> Task prompt
Counting every line in the entries below where the word "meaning" occurs, report how many there are. Give only that number.

*** Record extracts

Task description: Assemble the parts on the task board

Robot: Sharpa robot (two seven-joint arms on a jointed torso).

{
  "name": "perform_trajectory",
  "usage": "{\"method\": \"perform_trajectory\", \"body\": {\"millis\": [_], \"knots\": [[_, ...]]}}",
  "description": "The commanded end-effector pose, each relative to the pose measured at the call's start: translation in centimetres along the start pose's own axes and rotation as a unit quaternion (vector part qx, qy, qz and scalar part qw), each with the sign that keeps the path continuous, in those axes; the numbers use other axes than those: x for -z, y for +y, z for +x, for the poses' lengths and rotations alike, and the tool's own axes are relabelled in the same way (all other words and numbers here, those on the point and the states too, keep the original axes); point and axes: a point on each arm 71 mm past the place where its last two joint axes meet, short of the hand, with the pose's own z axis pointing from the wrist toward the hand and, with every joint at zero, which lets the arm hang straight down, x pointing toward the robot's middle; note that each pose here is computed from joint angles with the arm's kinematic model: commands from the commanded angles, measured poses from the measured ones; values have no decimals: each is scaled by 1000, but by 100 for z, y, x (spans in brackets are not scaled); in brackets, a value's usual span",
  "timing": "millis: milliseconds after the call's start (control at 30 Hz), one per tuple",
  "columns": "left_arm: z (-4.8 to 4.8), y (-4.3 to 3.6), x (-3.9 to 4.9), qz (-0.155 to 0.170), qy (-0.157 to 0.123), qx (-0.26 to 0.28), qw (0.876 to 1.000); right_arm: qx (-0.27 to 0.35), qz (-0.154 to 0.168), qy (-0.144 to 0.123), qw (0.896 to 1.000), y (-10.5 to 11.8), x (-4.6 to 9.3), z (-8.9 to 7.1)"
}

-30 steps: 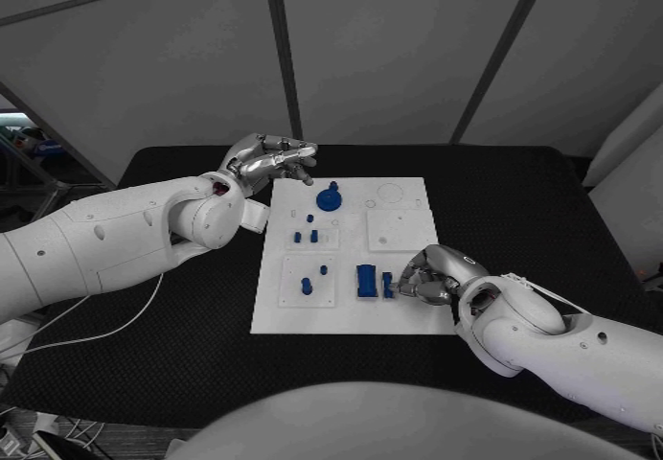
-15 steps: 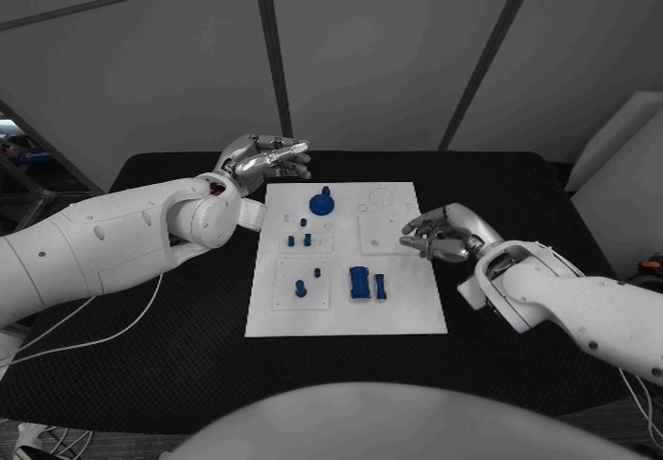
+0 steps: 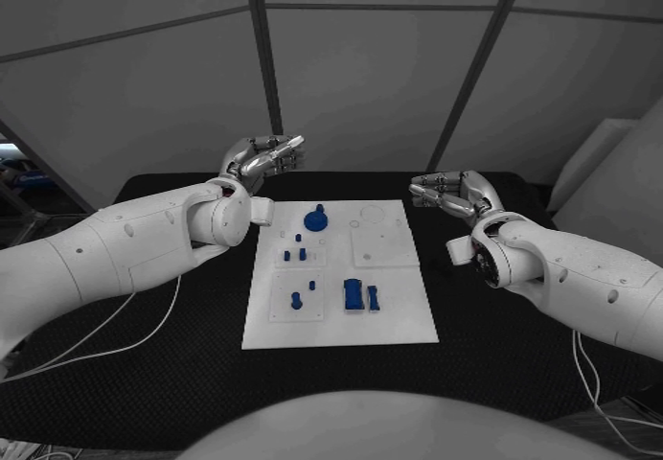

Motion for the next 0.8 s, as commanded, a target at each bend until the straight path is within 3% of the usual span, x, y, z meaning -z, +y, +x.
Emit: {"method": "perform_trajectory", "body": {"millis": [33,167,200,467,800], "knots": [[-17,7,-28,16,-43,16,999,-51,-24,5,998,32,-45,-8],[15,53,-45,16,-55,18,998,-53,-26,4,998,28,-70,-16],[60,70,-40,1,-21,11,1000,-25,-7,-5,1000,-11,-57,-23],[183,66,32,1,-28,-2,1000,-46,-16,-26,998,93,15,4],[602,22,359,6,-50,-46,998,-106,-18,-97,989,379,340,103]]}}
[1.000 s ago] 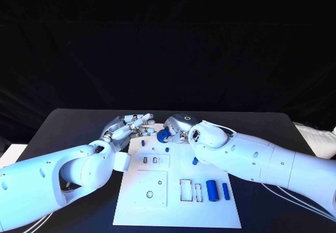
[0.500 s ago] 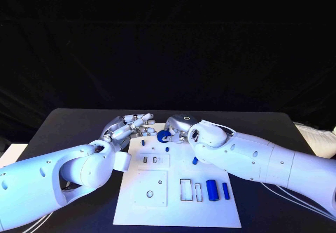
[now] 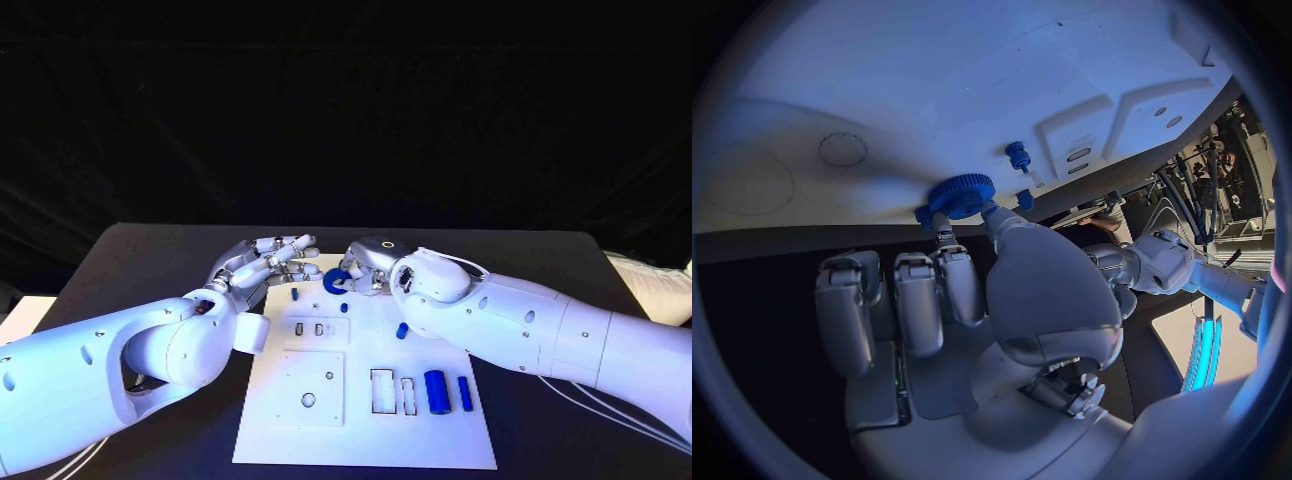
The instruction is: Assemble the parts on the task board
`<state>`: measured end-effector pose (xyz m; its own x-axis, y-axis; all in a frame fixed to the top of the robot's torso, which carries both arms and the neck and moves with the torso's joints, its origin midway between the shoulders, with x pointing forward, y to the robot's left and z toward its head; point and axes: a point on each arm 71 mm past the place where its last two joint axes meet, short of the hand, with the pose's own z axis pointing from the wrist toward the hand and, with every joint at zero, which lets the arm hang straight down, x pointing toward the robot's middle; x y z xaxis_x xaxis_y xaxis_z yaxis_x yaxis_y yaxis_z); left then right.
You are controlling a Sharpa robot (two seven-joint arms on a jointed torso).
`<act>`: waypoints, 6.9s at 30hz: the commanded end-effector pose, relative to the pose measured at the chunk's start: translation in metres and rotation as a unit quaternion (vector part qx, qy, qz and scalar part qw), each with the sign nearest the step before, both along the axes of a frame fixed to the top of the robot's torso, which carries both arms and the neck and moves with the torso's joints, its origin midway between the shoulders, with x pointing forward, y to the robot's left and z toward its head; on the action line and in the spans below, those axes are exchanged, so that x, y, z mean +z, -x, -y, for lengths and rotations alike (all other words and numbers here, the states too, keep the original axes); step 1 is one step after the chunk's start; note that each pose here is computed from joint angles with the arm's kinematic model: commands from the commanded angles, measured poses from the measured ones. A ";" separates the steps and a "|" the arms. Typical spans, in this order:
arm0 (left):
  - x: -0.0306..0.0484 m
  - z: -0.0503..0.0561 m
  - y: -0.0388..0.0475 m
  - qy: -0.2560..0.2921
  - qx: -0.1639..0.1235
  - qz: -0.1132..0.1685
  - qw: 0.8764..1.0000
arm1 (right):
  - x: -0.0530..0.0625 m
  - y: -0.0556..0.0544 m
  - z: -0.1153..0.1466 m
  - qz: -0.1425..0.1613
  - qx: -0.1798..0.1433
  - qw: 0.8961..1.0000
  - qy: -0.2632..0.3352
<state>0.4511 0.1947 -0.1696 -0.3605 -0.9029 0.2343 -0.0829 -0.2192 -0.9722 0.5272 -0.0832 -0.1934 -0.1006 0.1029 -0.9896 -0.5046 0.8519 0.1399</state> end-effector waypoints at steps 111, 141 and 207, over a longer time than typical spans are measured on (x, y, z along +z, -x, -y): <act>-0.0055 -0.008 -0.0056 -0.001 0.004 -0.003 1.000 | -0.020 -0.001 0.183 -0.082 -0.079 0.982 -0.153; -0.0075 -0.013 -0.0095 -0.002 0.013 -0.003 1.000 | 0.005 0.043 0.046 -0.039 0.046 0.993 -0.105; -0.0079 -0.015 -0.0099 0.000 0.015 -0.006 1.000 | -0.047 0.065 -0.019 -0.087 0.090 0.992 -0.005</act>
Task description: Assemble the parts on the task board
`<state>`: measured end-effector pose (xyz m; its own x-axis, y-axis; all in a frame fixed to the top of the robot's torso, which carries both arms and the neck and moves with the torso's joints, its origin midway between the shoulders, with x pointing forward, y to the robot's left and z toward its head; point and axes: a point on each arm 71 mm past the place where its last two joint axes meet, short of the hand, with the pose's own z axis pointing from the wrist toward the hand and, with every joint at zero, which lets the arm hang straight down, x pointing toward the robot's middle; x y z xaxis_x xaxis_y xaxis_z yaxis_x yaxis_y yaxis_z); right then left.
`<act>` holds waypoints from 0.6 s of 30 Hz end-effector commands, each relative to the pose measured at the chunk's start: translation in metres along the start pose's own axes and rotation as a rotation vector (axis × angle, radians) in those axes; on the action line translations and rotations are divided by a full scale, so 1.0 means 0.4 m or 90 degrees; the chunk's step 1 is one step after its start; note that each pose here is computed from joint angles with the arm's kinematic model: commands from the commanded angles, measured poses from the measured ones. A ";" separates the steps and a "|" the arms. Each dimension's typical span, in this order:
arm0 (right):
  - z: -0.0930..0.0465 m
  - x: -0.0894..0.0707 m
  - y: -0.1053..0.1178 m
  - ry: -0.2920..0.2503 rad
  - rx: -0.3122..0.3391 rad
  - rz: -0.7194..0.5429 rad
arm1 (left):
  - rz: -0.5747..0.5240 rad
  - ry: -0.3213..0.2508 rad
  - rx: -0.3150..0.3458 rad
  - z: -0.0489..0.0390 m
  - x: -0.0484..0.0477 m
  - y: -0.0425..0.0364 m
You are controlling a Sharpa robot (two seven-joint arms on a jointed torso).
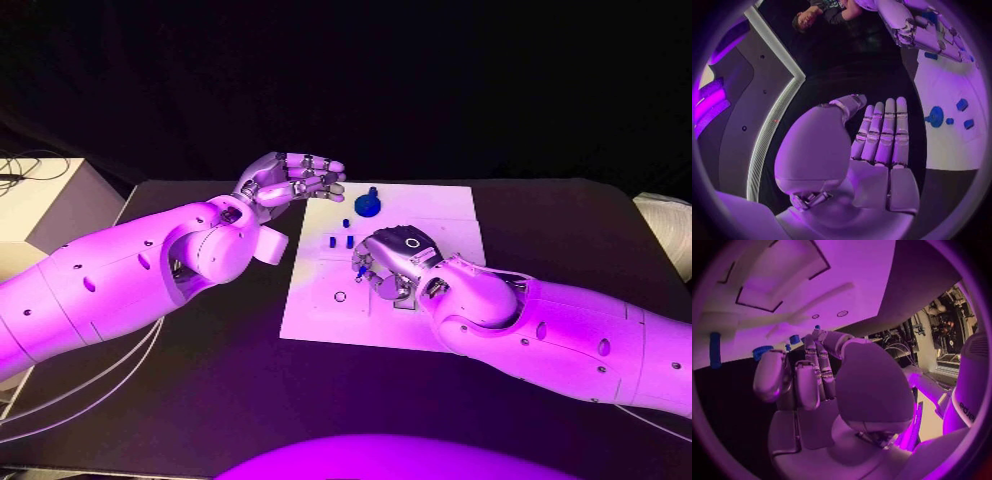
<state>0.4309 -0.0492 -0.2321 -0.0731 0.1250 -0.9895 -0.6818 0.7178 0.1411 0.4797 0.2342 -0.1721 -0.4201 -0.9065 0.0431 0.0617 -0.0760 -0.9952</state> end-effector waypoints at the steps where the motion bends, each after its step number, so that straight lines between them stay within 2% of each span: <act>1: 0.001 0.007 -0.002 0.010 0.002 -0.009 | -0.003 0.003 0.004 0.001 0.004 -0.001; 18: 0.010 0.025 -0.007 0.017 0.009 -0.016 | -0.004 0.005 0.004 0.001 0.004 -0.002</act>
<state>0.4356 -0.0484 -0.2411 -0.0797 0.1045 -0.9913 -0.6697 0.7310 0.1309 0.4797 0.2341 -0.1721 -0.4205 -0.9063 0.0434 0.0611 -0.0760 -0.9952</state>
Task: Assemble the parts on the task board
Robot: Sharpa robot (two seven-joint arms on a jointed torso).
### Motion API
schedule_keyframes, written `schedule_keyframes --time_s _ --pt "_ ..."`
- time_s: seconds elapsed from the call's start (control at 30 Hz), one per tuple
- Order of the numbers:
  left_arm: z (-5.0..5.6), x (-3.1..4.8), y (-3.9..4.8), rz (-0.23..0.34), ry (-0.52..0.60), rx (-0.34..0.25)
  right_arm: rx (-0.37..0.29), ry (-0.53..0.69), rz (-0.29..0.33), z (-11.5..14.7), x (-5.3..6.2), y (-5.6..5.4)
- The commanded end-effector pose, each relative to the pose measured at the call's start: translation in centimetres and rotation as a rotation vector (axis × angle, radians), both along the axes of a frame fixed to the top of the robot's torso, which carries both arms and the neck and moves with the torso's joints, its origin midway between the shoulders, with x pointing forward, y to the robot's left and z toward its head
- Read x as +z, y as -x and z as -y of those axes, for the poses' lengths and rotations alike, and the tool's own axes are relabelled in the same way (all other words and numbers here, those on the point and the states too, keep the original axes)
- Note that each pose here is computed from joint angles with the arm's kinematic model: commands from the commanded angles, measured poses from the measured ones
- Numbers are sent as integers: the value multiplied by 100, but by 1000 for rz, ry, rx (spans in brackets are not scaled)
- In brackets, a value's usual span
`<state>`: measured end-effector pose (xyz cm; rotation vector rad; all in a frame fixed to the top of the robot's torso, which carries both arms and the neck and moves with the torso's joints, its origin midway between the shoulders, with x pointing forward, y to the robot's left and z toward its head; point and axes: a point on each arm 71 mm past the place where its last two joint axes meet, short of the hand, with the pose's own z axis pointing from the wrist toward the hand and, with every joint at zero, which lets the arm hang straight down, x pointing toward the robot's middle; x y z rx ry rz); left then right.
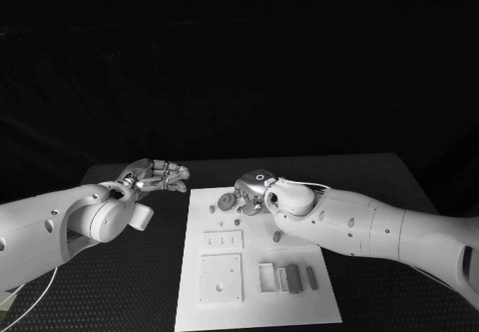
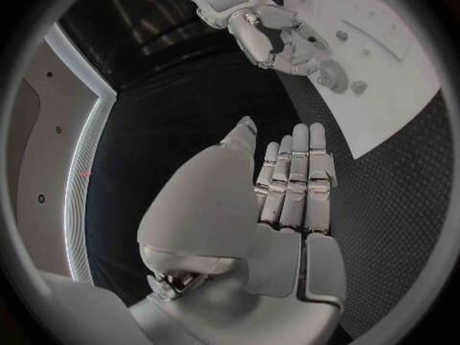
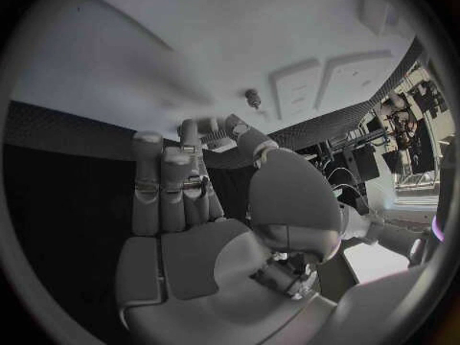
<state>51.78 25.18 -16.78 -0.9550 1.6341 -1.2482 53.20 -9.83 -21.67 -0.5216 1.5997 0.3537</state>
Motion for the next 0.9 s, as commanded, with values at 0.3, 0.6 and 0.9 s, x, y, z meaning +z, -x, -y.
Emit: schedule_keyframes --time_s 0.3,0.6,0.9 --pt "16 12 5 6 4 -16 -11 4 2 48 -3 0" --pt "12 12 6 6 4 -15 -6 -30 26 107 31 26" --pt "-1 14 9 7 4 -12 38 -133 75 82 206 105"
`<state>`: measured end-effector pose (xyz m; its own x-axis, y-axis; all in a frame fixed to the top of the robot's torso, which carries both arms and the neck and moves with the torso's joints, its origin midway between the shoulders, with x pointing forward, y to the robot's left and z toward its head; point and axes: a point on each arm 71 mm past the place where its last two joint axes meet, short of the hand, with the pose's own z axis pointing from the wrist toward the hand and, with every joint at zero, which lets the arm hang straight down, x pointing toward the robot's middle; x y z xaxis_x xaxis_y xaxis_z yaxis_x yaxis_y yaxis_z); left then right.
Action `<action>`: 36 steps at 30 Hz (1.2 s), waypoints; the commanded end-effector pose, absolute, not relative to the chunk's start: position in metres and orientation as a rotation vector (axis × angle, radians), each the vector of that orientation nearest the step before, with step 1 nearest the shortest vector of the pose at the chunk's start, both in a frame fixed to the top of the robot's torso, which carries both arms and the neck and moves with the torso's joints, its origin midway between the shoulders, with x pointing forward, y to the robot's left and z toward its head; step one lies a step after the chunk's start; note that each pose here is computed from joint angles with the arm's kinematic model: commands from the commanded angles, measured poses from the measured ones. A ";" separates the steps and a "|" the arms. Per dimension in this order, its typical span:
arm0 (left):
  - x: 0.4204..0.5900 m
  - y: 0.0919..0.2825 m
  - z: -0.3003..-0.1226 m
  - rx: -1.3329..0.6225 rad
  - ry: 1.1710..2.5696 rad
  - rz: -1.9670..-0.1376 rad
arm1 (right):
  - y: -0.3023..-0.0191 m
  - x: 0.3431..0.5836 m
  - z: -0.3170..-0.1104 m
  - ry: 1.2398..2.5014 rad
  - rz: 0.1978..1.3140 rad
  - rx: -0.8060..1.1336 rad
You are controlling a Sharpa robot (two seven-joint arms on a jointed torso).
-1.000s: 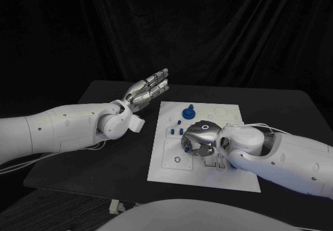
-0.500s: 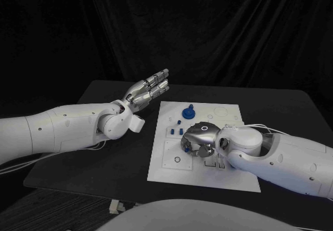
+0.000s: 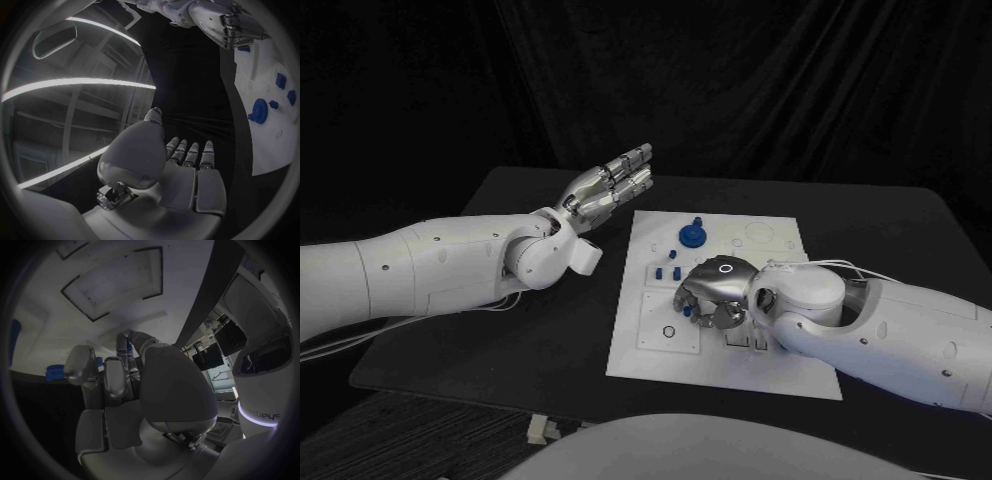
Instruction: Assemble the parts on the task board
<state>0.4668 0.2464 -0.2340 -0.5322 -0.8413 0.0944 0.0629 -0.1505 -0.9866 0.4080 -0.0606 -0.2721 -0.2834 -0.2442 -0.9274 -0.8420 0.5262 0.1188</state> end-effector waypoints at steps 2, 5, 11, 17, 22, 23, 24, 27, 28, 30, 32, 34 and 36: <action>0.466 0.246 -0.227 -0.865 1.354 -1.830 | -0.064 0.408 -0.274 1.808 0.749 -0.892; 0.466 0.245 -0.228 -0.865 1.356 -1.830 | -0.065 0.408 -0.272 1.787 0.759 -0.877; 0.467 0.245 -0.228 -0.867 1.359 -1.829 | -0.070 0.408 -0.268 1.740 0.781 -0.848; 0.467 0.245 -0.229 -0.869 1.363 -1.830 | -0.078 0.407 -0.263 1.697 0.802 -0.822; 0.467 0.245 -0.229 -0.870 1.366 -1.830 | -0.093 0.409 -0.250 1.645 0.799 -0.793; 0.466 0.245 -0.229 -0.870 1.366 -1.831 | -0.097 0.411 -0.246 1.631 0.793 -0.784; 0.466 0.246 -0.229 -0.871 1.367 -1.831 | -0.100 0.412 -0.242 1.618 0.786 -0.776; 0.466 0.246 -0.229 -0.871 1.367 -1.832 | -0.109 0.417 -0.229 1.577 0.762 -0.762; 0.466 0.246 -0.229 -0.871 1.367 -1.831 | -0.114 0.419 -0.223 1.559 0.751 -0.757; 0.466 0.246 -0.229 -0.872 1.368 -1.831 | -0.121 0.423 -0.212 1.526 0.732 -0.746; 0.466 0.246 -0.230 -0.872 1.369 -1.832 | -0.130 0.428 -0.198 1.489 0.706 -0.731; 0.466 0.246 -0.230 -0.872 1.370 -1.832 | -0.138 0.433 -0.187 1.465 0.679 -0.720; 0.467 0.245 -0.230 -0.872 1.371 -1.833 | -0.147 0.438 -0.177 1.454 0.643 -0.708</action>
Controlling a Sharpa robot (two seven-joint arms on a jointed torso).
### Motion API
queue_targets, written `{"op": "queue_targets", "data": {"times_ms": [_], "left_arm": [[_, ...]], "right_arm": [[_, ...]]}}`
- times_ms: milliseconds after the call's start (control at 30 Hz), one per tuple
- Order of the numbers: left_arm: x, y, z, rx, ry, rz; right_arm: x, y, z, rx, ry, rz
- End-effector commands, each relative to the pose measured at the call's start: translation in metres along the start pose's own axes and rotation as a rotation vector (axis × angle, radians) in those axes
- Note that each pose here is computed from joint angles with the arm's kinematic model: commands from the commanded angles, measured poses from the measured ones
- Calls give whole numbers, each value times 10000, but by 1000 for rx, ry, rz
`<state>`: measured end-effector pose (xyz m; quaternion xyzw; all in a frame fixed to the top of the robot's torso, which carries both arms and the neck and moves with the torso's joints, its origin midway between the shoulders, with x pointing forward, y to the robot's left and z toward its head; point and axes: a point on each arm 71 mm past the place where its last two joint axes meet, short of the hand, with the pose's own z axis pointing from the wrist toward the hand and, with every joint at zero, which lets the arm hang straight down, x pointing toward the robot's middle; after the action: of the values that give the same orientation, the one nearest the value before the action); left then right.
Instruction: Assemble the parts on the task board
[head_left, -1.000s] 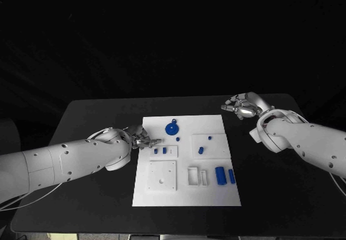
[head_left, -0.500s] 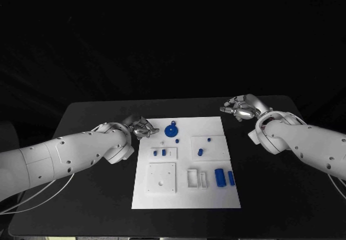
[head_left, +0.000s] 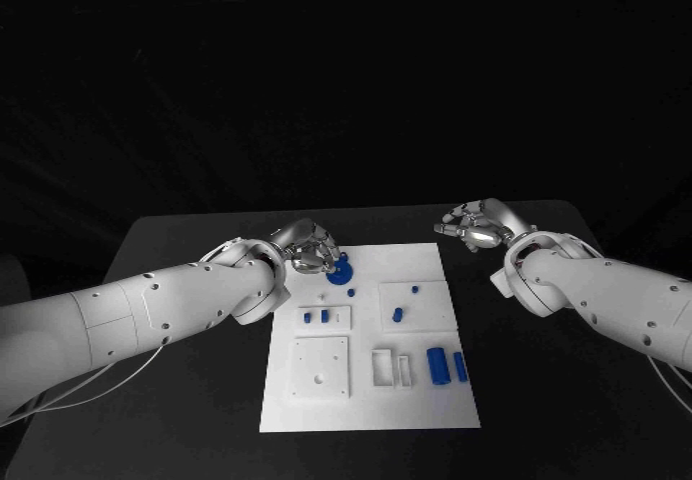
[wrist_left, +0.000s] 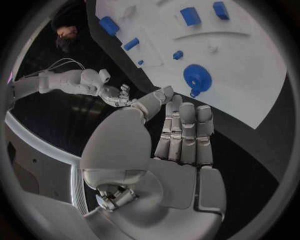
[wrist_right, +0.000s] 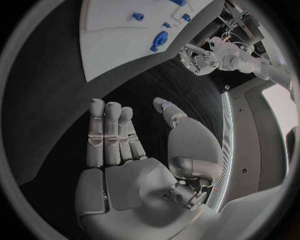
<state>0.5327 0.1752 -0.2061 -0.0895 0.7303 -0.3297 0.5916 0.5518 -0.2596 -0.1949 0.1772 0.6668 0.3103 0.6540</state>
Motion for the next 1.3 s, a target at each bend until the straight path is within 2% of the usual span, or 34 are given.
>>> {"op": "queue_targets", "data": {"times_ms": [33,333,633,933,1133,1300], "left_arm": [[69,-156,45,121,53,158],[214,-311,178,148,134,345],[381,-406,288,186,152,428],[501,-340,317,167,183,451],[588,-325,322,164,197,451],[613,-274,337,158,192,463]], "right_arm": [[20,18,4,-14,10,4],[39,38,12,-18,13,6],[75,76,25,-25,19,10],[90,93,31,-29,21,11],[104,109,33,-32,23,13],[107,113,35,-33,23,13]]}}
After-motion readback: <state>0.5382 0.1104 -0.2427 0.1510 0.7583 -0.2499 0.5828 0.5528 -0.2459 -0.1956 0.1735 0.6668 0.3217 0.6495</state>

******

> Solution
2